*What is required*:
A single number is needed: how many lines of the data below contain "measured".

*Given information*:
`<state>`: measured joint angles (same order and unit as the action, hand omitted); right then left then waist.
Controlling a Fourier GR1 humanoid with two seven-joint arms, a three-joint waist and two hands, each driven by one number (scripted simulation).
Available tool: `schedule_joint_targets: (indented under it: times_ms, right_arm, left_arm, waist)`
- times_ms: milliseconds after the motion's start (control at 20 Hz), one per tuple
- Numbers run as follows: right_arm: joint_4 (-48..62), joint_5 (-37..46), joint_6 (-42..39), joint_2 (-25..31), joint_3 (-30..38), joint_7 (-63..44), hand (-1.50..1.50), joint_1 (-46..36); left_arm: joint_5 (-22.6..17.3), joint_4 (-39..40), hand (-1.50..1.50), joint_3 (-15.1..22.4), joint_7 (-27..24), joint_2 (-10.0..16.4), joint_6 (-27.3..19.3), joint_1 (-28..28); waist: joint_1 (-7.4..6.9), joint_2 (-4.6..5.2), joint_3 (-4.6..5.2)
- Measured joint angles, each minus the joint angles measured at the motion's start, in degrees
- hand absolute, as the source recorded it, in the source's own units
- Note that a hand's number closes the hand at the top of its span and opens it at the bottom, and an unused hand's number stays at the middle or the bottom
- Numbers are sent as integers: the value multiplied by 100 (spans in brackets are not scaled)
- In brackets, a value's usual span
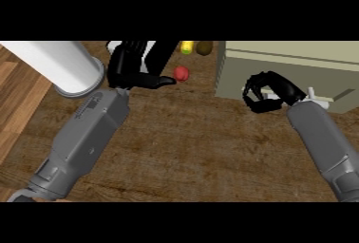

*The completed task*:
2